* **INSTRUCTIONS TO FOLLOW**
Below is a block of entries; repeat exactly the lines starting at the line that contains "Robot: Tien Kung" and ending at the line that contains "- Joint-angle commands", both included.

* **INPUT**

>>>>>

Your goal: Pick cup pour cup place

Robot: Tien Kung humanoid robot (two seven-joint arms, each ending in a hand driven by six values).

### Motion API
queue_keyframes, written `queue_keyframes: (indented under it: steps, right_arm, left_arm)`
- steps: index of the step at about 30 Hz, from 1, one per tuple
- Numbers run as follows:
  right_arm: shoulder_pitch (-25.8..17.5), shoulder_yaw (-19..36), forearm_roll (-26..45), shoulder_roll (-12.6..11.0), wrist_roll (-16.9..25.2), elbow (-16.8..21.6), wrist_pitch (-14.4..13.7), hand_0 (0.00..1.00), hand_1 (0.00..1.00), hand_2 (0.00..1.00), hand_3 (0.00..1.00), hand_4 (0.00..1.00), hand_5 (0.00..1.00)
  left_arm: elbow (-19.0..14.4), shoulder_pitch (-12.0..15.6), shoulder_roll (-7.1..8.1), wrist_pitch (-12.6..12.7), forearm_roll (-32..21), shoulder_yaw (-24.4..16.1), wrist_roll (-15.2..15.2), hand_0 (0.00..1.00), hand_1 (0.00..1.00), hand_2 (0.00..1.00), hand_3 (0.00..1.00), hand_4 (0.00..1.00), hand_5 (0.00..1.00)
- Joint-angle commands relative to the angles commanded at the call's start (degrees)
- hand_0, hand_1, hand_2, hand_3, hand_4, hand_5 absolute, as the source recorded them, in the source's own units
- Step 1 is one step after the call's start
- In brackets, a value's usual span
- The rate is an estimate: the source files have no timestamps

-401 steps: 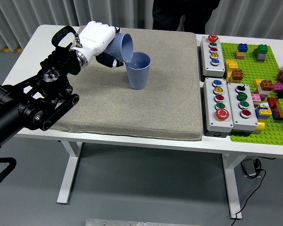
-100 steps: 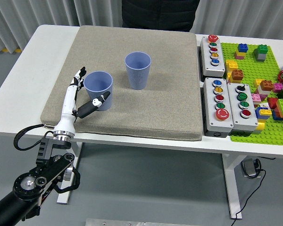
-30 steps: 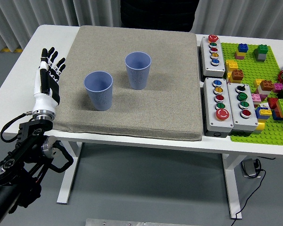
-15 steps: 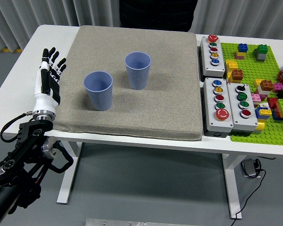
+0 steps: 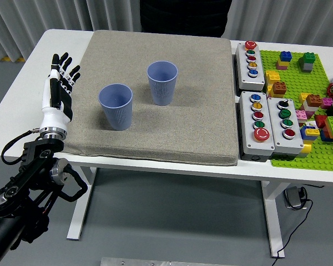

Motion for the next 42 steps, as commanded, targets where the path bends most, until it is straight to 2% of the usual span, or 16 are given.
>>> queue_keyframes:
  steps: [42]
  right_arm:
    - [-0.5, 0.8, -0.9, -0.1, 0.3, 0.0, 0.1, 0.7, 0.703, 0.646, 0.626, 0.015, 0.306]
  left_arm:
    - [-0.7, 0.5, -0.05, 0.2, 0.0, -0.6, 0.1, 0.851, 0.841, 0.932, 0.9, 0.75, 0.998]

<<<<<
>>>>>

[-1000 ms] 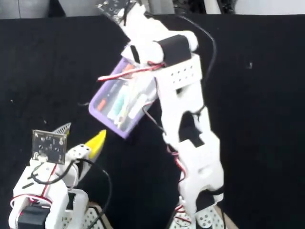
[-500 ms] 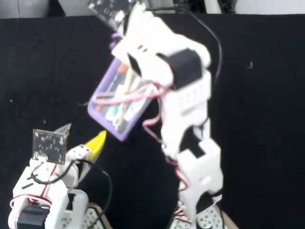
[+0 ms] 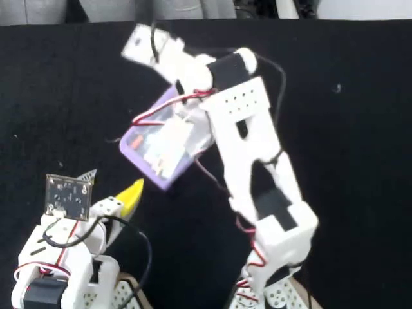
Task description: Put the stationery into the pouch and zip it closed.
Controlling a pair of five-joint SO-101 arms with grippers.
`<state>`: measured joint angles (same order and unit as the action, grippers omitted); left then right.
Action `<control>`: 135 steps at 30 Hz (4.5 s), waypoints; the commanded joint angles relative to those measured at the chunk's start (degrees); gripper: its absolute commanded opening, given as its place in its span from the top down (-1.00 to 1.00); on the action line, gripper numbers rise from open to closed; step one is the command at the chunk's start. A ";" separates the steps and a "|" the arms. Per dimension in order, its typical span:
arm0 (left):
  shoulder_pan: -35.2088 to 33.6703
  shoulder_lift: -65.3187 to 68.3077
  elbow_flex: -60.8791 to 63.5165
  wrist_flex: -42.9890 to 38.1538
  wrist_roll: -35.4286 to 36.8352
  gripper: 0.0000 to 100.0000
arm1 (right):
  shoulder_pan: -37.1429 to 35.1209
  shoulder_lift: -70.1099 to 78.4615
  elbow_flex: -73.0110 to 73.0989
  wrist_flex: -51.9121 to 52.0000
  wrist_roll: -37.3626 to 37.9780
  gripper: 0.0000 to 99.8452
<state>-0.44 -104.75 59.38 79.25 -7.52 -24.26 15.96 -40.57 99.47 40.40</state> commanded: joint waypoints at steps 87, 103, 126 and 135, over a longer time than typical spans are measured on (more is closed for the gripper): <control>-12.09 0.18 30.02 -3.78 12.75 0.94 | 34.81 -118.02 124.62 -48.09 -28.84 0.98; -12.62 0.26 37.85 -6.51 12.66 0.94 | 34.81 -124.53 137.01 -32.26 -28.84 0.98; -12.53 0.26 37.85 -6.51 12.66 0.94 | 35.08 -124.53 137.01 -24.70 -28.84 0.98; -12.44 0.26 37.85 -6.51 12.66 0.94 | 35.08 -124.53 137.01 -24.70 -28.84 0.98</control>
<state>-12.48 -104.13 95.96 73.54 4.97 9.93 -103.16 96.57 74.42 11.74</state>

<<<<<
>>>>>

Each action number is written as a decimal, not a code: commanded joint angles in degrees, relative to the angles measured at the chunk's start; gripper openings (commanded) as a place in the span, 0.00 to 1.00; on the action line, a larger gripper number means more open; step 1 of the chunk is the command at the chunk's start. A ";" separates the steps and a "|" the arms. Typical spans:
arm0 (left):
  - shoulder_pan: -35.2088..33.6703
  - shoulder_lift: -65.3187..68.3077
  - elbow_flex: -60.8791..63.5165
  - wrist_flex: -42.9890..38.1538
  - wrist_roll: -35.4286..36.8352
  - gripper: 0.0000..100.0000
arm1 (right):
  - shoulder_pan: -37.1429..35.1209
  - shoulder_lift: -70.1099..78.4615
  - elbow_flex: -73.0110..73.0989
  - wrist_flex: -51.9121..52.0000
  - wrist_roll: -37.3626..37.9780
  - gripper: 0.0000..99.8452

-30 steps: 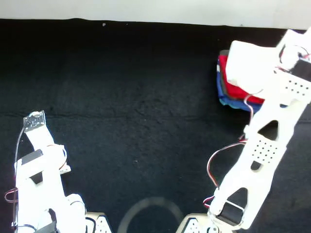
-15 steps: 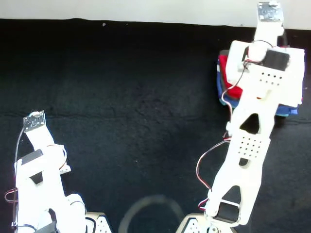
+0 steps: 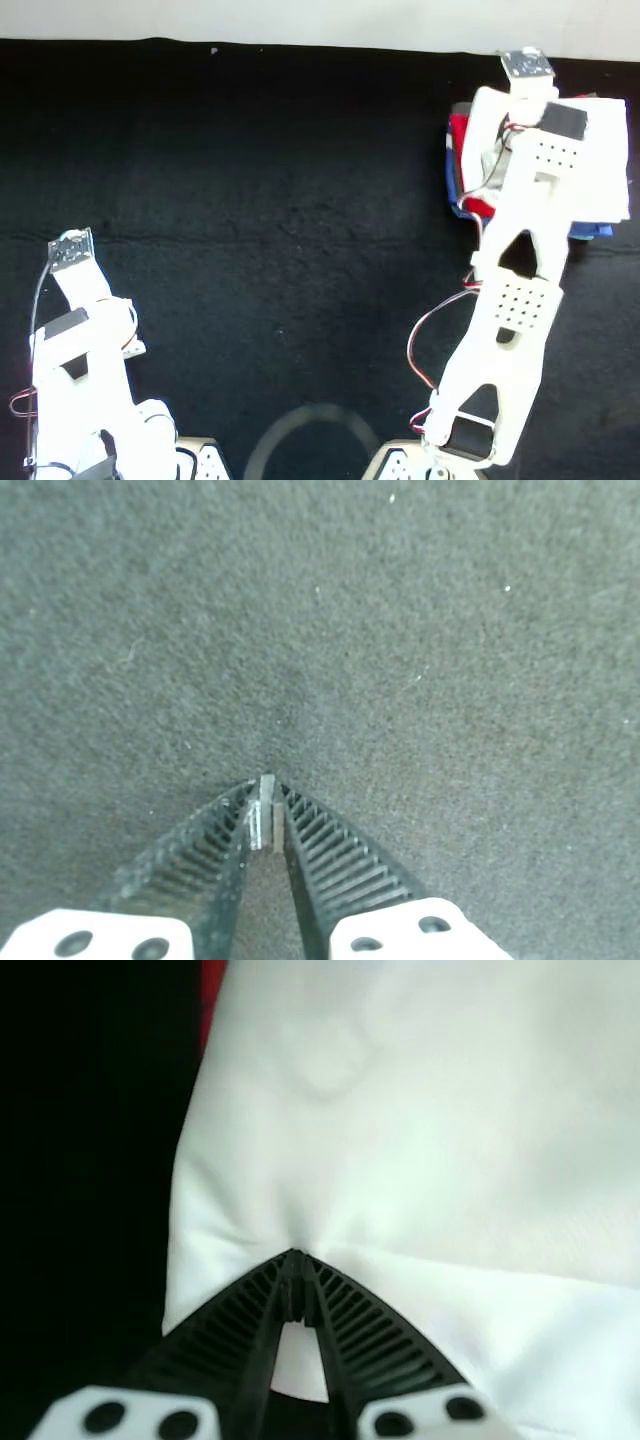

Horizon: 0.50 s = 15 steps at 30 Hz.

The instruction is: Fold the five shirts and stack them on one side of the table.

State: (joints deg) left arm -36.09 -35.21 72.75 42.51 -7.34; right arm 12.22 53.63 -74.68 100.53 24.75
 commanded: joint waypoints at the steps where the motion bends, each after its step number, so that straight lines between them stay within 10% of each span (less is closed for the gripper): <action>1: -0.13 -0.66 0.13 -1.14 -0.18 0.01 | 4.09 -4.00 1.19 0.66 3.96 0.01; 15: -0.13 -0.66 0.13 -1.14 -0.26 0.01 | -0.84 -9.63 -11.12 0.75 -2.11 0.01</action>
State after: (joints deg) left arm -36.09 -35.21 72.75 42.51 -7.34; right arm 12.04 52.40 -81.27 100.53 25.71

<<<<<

* **SOLUTION FOR THIS EXERCISE**
Robot: Tien Kung humanoid robot (two seven-joint arms, each ending in a hand driven by six values).

### Motion API
queue_keyframes, written `queue_keyframes: (indented under it: steps, right_arm, left_arm)`
- steps: index of the step at about 30 Hz, from 1, one per tuple
- Numbers run as follows:
  right_arm: shoulder_pitch (-25.8..17.5), shoulder_yaw (-19..36), forearm_roll (-26..45), shoulder_roll (-12.6..11.0), wrist_roll (-16.9..25.2), elbow (-16.8..21.6), wrist_pitch (-14.4..13.7), hand_0 (0.00..1.00), hand_1 (0.00..1.00), hand_2 (0.00..1.00), hand_3 (0.00..1.00), hand_4 (0.00..1.00), hand_5 (0.00..1.00)
  left_arm: elbow (-19.0..14.4), shoulder_pitch (-12.0..15.6), shoulder_roll (-7.1..8.1), wrist_pitch (-12.6..12.7), forearm_roll (-32..21), shoulder_yaw (-24.4..16.1), wrist_roll (-15.2..15.2), hand_0 (0.00..1.00), hand_1 (0.00..1.00), hand_2 (0.00..1.00), hand_3 (0.00..1.00), hand_4 (0.00..1.00), hand_5 (0.00..1.00)
- Joint-angle commands relative to the angles commanded at the call's start (degrees)

No further answer is required.